The article's blithe tone seemed to openly invite cynical comments. Only four responses in, commentator "steve from virginia" brought the discourse straight into Hunger Games territory:
If Strazzante lives long enough he can photograph the rotting tract houses and the squatters' vegetable gardens, the goats and chickens, the rusted cars and burning piles of otherwise indestructible plastic ... he can also film the revolutionary fighters and the aircraft flying low overhead to bomb them.

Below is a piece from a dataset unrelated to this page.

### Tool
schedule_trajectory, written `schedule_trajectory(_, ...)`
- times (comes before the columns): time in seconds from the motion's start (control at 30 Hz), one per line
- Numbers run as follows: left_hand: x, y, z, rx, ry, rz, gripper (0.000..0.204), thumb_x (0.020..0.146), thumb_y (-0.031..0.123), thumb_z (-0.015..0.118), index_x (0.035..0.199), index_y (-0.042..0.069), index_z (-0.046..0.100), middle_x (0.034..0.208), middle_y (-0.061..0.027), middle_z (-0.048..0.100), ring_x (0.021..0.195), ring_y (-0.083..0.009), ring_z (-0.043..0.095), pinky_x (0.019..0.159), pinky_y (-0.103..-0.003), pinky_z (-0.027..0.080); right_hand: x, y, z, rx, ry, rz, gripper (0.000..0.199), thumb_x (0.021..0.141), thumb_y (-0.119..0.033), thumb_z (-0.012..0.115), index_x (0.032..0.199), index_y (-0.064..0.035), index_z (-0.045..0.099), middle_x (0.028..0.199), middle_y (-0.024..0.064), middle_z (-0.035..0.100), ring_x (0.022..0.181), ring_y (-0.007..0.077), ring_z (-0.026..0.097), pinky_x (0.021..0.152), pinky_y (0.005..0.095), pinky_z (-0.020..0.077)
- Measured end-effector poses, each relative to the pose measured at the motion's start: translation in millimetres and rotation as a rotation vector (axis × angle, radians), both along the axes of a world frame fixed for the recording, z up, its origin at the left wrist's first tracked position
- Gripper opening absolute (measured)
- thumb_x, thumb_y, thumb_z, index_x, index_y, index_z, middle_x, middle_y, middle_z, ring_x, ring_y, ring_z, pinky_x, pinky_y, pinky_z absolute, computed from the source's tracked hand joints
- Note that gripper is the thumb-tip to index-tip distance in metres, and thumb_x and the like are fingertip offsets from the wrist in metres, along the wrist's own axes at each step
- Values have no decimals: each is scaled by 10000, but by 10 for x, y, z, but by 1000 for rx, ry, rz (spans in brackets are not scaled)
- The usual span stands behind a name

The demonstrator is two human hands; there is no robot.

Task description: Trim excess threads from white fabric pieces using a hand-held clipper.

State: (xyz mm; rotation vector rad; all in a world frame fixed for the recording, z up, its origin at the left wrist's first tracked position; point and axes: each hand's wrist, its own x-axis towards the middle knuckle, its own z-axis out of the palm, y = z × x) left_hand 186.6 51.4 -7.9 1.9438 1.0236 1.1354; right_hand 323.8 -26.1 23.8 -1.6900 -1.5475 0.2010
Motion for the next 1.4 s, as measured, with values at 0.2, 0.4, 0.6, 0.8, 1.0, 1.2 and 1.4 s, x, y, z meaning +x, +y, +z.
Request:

Tuesday, November 11, 2014

Upside down

Sheldon Wolin via Wikipedia

In inverted totalitarianism, every natural resource and every living being is commodified and exploited to collapse as the citizenry are lulled and manipulated into surrendering their liberties and their participation in government through excess consumerism and sensationalism.

...

Whereas in [a fascist regime] the state dominate[s] economic actors, in inverted totalitarianism, corporations through political contributions and lobbying, dominate the United States, with the government acting as the servant of large corporations. This is considered "normal" rather than corrupt.

Tuesday, November 4, 2014

Don't vote

"Democracy is dead in the United States. Yet there is still nothing to replace real democracy. Drop the chains, then, that bind our brains. Drive the money-changers from the seats of the Cabinet and the halls of Congress. Call back some faint spirit of Jefferson and Lincoln, and when again we can hold a fair election on real issues, let's vote, and not till then. Is this impossible? Then democracy in America is impossible."